As a pianist, percussionist, conductor and electronic musician, Brent’s musical experience is diverse. His performance of Piano Phase by Steve Reich with Michael Dale at the 2000 Festival of New American Music was lauded by the composer as "one of the best performances" he had ever heard. Subsequent performances at FENAM in 2004 and 2005 featured the premieres of On the Essence of Light for voice, string quartet and electronics and Killa for live electronics. A staunch supporter of new music, Brent’s performances have found him active in clubs, bars, raves, galleries and recital halls throughout Germany, Canada, Uganda and the United States. As conductor he has led ensembles in works by Erkki-Sven Tüür, Paul Hindemith and Vincent Persichetti, and is continually seeking cutting edge programming by mixing electronics in traditional ensemble settings.

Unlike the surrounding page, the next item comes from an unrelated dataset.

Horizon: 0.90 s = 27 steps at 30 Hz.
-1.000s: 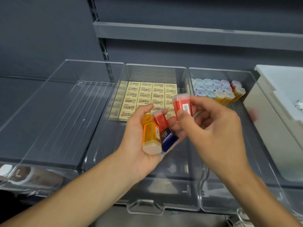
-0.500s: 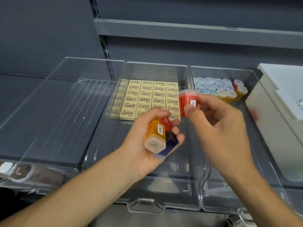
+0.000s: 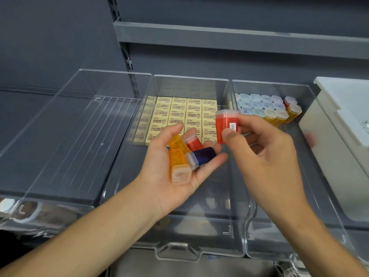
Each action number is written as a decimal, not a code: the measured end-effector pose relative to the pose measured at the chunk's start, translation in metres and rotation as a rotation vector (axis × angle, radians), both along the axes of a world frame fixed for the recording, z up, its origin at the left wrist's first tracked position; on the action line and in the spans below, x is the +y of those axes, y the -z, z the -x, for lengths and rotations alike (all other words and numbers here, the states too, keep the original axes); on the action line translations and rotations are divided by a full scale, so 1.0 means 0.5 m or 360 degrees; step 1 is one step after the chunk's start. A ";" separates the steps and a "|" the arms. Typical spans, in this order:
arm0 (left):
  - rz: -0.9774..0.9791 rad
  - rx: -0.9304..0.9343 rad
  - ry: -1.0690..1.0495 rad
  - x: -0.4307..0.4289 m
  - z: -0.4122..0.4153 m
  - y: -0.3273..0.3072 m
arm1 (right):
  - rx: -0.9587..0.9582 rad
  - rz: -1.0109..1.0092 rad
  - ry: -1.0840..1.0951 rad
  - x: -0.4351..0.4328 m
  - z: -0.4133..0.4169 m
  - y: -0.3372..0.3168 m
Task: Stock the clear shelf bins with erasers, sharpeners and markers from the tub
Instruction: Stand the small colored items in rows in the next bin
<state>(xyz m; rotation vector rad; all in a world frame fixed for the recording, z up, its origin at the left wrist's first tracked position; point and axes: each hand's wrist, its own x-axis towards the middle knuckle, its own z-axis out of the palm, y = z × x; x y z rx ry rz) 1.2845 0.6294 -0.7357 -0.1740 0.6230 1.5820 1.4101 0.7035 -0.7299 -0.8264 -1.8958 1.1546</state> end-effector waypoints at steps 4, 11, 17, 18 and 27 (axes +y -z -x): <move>0.0132 0.0545 0.0019 0.007 -0.011 0.004 | -0.0001 -0.0016 0.0004 0.000 -0.001 0.001; -0.0046 0.1772 -0.0059 0.012 -0.029 0.030 | 0.0052 -0.0019 -0.0001 0.005 -0.003 -0.001; -0.0181 0.2083 -0.0110 0.010 -0.041 0.036 | 0.0028 0.0140 0.0008 0.016 -0.018 -0.001; -0.0184 0.2111 -0.0113 0.009 -0.041 0.036 | 0.0033 0.0223 0.0039 0.021 -0.024 0.002; -0.0191 0.2325 -0.0123 0.035 -0.048 0.026 | 0.0261 0.0601 -0.0024 0.074 -0.077 0.020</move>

Growing up in California, Brent was often seen on drum-set and synthesizer in jazz, metal and rock bands. Taking an early interest in song writing and film score, he soon embarked on a formal education that included composition, orchestration, theory, conducting, piano performance and percussion. In 2000, while studying at the Hochschule für Musik Trossingen, Germany, Brent was introduced to the electronic music scene of Europe and quickly turned to electronic music production learning multiple software platforms and analog technologies; eventually networking multiple computers to create experimental generative music scores. Since 2002, Brent has been involved in hundreds of projects covering many genres including classical, hip-hop, world, dance, jazz, electronic, experimental, and commercial music, giving him a plethora of experience in varying production techniques and professional settings to build from.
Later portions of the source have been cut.